После обеда, с удовольствием дыша, проверяющий входит в каюту к начальнику штаба:
— Та-ак! Оперативного мне!
Проверяющий с начштаба в равном звании, но начштаба торопливо хватается за трубку, вызывает ему оперативного.
Лицо у проверяющего значительное, целеустремленное, ответственное, направленное вверх, под метр восемьдесят всё срезается. Он говорит, говорит…
У начальника штаба зрачки расширены, в них угадывается собака, тонущая в болоте. Он мокнет (мокреет), тянет носом, как мальчик, которого раздели и нахлопали по попке, потерянно шарит — бумажки какие-то, а когда проверяющий выходит, дрожащими руками вспоминаются свои обязанности…
Бедный флот…
Бедный Толик, почерневший лицом и душой на Северном флоте, был списан с плавсостава.
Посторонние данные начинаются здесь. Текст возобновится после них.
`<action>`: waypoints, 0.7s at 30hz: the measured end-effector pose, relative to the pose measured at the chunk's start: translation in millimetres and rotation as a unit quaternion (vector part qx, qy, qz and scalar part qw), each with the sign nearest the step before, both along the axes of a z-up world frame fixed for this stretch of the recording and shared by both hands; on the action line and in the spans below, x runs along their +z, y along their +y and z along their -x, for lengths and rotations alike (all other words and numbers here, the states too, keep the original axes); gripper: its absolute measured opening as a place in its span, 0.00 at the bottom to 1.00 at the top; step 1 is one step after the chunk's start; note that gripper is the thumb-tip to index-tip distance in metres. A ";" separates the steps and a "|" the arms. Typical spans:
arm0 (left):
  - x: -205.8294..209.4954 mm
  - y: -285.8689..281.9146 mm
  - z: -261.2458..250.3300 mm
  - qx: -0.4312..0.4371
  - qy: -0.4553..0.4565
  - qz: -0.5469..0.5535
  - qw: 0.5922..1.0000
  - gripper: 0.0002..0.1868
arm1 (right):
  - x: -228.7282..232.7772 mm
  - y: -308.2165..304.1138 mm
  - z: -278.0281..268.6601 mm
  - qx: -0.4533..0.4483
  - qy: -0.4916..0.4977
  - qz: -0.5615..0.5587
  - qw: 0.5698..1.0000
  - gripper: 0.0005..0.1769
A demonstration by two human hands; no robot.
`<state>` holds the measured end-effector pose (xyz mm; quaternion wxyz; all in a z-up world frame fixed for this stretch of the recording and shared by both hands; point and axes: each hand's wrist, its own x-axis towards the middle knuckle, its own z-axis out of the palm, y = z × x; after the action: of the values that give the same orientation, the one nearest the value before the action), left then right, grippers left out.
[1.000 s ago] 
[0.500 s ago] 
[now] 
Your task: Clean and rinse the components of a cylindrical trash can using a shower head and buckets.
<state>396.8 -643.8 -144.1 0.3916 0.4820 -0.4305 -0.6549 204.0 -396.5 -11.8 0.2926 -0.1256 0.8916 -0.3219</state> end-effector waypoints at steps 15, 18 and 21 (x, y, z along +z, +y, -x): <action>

Ещё восемь лет назад. Так, во всяком случае, он говорил.
— После меня лучше не занимать, — говорил он всегда угрюмо, всегда перед дверью терапевта, когда мы приходили на медкомиссию.
У него болело везде, куда доходили нервные окончания: даже на ороговевших, сбитых флотскими ботинками, жёлтых флотских пятках.
— На что жалуетесь? — спрашивала его врач.
— На всё-ё! — таращился Толик.
— А что у вас болит?
— Вс-с-сё-ё… — не унимался Толик.
— Где это?… — терялась врач.
— Вез-зде… — говорил Толик и дышал на неё, и врачу сразу вспоминалось, что в мире запахов водятся не только фиалки.
Каждые полгода он переводился в центральную часть России, в цивилизацию переводился; всех подряд ловил и всем подряд говорил:
— Я уже ухожу. Перевожусь. Мое личное дело уже ушло.
Его личное дело ходило-ходило по России, как старый босяк, и всегда приходило назад и со стоном втискивалось в общую стопку.
Когда оно приходило, он садился и писал. Он писал рапорты. Они разбухали, как мемуары. Он пускал их по команде.
Он писал всем. Он писал, а они ему не отвечали, Вернее, отвечали, что он занесён в списки на перемещение. Ему отвечали, и он радовался.
— Я уже в списках на перемещение, — говорил он всем подряд и ждал перемещения.